In the town we visited, people seemed outnumbered by bikes and if one wanted to engage with the community, it was by needs be on the seat of a bike.
So I rode a bike.
To dinner, a bike.
To the beach, a bike ride.
To the drug store for forgotten batteries. My bike chaperone attended and waited patiently for me to emerge and reclaim it from where it gathered with other sea foam colored squires awaiting their charges.
At times I didn’t want to ride the bike. I felt uncomfortable and slightly on the edge of running out of control on its wide, squashy seat. But I knew that like, well, riding a bike – it would come back to me how I used to love the freedom and ready transport of my red Schwinn bicycle (with curved handlebars and 10 speeds) when I was a pre-teen. Before a car, a bike was freedom to go where I wanted to go on my own terms and timeline. Now, in this vacation town, I felt forced to abandon my true automotive freedom and rely on an unsteady, wobbling progress under my own power.
I felt that at any moment I might collide with others. I felt that I needed to focus entirely on my technique and what was directly in my path lest I swerve to follow my wayward gaze directly into a tree or the oncoming cyclists – similarly careening just on the edge of control along the paths and walkways.

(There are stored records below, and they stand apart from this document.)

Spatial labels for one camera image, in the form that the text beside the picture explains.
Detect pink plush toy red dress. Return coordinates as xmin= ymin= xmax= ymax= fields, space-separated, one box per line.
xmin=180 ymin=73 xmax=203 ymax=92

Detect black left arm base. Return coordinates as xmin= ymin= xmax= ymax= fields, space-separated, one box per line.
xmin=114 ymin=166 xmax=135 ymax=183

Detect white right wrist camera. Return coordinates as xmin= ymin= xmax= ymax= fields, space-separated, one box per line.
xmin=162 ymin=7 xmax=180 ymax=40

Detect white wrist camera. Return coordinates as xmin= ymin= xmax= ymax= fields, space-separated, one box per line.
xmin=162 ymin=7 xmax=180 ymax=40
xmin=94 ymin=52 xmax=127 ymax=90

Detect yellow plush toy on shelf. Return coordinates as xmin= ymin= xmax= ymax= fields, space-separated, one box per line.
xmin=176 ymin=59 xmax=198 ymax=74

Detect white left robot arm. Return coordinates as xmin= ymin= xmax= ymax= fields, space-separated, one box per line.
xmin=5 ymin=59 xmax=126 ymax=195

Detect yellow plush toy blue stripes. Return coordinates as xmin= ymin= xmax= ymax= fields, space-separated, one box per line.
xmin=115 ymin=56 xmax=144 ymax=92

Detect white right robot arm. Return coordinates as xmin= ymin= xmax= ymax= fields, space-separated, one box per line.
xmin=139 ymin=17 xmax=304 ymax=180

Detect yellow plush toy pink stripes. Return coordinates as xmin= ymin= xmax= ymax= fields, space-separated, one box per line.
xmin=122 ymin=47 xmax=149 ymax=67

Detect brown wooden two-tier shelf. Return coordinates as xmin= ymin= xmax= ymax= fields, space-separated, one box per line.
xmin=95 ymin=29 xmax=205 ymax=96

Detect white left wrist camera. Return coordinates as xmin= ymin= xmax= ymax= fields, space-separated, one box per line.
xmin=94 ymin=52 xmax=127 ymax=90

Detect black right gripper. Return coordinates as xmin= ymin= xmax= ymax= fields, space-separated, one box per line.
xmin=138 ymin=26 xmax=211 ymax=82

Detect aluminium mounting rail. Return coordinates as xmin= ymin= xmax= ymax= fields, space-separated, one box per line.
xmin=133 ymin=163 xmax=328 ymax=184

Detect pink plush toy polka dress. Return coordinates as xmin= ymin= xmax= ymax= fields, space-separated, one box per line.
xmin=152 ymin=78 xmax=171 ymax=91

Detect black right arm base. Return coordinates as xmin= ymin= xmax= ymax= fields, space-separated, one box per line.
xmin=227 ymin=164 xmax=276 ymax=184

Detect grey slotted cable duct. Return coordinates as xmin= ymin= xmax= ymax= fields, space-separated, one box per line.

It was one day when I found myself alone on the bike, riding down a quiet residential street that I realized I finally did not feel out of control. I finally was not worried about technique. I was riding. I was not thinking or worrying or planning or analyzing. I was riding. The bike ride required my full-attention, yes, but I wasn’t feeling overwhelmed or out of control. I was just doing this one thing in that one moment.
Doing a new activity (or resuming a long forgotten one) can help to force us into the present. To draw our mind back from the scary, uncertain future and forward from the unsettled and unsatisfied past. It makes us focus on the moment in which we are living. Such a difficult thing these days where we feel trapped and uncertain. Desperate for change and yet fearful of what that change might mean.
In DBT skills therapy we talk about engaging in pleasant activities “one-mindfully” which means committing to them wholly. It means building a sense of mastery over what was difficult by focusing on that task without concern for the future. It does not mean just doing that which is easy, it means focusing on things that take us outside our comfort zone and force us to pay attention to our actions.
And so I rode along that quiet street and felt at peace doing something old in a new setting and from a new perspective. At one with the bike carrying me to freedom from my every day cares and stresses. Thankful for the change of pace and chance to exercise a long forgotten sense of possibility and wonder in the moment.